Idagio has also beefed up its hardware support. It already offered support for AirPlay, Chromecast, and Sonos, and in late November added support for Bluesound. Idagio is now one of the streaming options included in the BluOS app.

Unlike Idagio, Primephonic also has 24-bit hi-rez content, which is available on its Platinum tier for $14.99/month or $149.99/year. In my feature on classical music streaming, I noted that, in its Web player or its iOS or Android apps, Primephonic doesn’t seem to identify the music as being offered in hi-rez. The reason for this may be Primephonic’s use of the OraStream adaptive streaming technology, which stores files in their native resolution but uses a software decoder on the playback device, which buffers and adjusts the data to suit the bandwidth of the listener’s connection.

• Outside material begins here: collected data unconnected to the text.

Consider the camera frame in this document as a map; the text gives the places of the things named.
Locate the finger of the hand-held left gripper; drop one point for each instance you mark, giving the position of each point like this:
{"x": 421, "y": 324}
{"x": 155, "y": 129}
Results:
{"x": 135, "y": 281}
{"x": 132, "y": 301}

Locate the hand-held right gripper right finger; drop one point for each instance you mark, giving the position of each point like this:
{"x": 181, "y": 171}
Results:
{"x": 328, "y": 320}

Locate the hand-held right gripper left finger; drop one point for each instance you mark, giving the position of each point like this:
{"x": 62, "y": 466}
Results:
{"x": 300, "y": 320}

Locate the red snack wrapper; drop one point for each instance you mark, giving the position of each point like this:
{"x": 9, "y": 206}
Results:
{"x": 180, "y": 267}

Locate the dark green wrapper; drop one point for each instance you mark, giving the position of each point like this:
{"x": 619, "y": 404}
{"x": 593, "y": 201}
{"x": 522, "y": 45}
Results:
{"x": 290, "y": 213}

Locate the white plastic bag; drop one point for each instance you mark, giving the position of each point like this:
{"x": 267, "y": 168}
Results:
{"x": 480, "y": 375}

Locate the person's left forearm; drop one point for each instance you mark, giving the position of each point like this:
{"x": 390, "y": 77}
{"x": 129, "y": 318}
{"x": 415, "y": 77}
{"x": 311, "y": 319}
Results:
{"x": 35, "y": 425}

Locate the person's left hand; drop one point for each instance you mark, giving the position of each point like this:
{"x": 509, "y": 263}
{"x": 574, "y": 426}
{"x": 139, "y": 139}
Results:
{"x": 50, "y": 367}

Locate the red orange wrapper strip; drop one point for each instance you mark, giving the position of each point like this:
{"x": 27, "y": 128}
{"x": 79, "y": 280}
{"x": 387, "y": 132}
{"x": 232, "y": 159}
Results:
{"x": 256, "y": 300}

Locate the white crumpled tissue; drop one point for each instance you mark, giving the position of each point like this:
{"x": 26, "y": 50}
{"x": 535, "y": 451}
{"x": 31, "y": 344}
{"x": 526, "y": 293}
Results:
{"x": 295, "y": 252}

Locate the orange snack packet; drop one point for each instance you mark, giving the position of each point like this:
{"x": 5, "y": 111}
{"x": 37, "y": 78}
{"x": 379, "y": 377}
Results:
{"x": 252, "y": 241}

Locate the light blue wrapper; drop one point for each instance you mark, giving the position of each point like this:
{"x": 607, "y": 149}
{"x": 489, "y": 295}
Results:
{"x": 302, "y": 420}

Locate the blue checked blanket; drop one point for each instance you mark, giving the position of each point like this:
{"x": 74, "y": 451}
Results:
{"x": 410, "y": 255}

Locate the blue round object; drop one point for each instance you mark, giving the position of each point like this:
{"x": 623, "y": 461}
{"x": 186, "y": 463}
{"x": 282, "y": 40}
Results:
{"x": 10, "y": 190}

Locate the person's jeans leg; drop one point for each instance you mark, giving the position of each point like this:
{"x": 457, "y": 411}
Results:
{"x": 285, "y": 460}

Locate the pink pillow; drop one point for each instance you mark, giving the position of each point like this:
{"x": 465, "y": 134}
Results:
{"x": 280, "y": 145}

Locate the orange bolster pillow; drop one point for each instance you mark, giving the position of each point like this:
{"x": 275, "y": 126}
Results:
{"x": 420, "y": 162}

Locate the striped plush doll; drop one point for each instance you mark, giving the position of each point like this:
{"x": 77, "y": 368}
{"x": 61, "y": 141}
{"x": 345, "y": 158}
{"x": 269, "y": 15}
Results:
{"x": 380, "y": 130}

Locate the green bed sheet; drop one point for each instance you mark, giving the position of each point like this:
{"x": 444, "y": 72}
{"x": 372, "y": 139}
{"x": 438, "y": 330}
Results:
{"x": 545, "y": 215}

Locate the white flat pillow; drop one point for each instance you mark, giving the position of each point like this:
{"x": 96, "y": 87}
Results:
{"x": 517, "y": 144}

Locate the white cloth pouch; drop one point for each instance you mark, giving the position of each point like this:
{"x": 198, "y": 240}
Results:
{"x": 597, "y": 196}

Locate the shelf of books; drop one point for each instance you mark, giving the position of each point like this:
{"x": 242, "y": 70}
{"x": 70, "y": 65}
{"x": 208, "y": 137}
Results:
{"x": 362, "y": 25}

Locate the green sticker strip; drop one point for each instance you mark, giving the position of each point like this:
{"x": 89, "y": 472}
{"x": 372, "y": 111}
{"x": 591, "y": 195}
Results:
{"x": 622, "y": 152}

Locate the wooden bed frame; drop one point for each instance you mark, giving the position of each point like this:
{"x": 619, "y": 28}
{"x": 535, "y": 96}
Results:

When I spoke with Primephonic CEO Thomas Steffens in August, he told me that Sonos and Chromecast support were imminent -- and Primephonic added these features during the fall of 2019. Answering e-mailed questions for this article, Steffens said Primephonic will add support for Bluesound and Roon during 2020. Coming in January are desktop player apps for Windows and macOS, he added. Currently, for desktop listening, Primephonic plays from a Web browser.

Primephonic’s catalog continues to grow. “We now have three million tracks,” Steffens said, “the largest classical music catalog in the world. We will grow to four million by end of February.”


Primephonic has added another discovery tool to its player software: podcasts created in-house, and by such collaborators as Gramophone magazine.

Back to the future

The value offered by all these streaming services seems crazy. Adjusted for inflation, the monthly subscription fee for any one of them is lower than what I paid for a single album when I began seriously collecting music a half-century ago, and less than the current price for a new CD release or high-rez download. For less than the price of one album, I get instant access to millions of albums, with sound quality that I couldn’t have imagined 50 years ago.

The hardware, too, has changed. My first serious hi-fi comprised a Thorens TD 150 turntable with B&O SP12 cartridge, a Sherwood S-7100 receiver, and Rectilinear 11 bookshelf speakers. The total price of this system would be about $3000 in 2019 dollars -- an amount that, today, will buy you a vastly more capable sound system.

And a more complicated system, as well. The streaming era has ushered in entire new classes of audio gear -- streamers, network bridges, music servers. Those are the topics of next month’s feature article on SoundStage! Simplifi.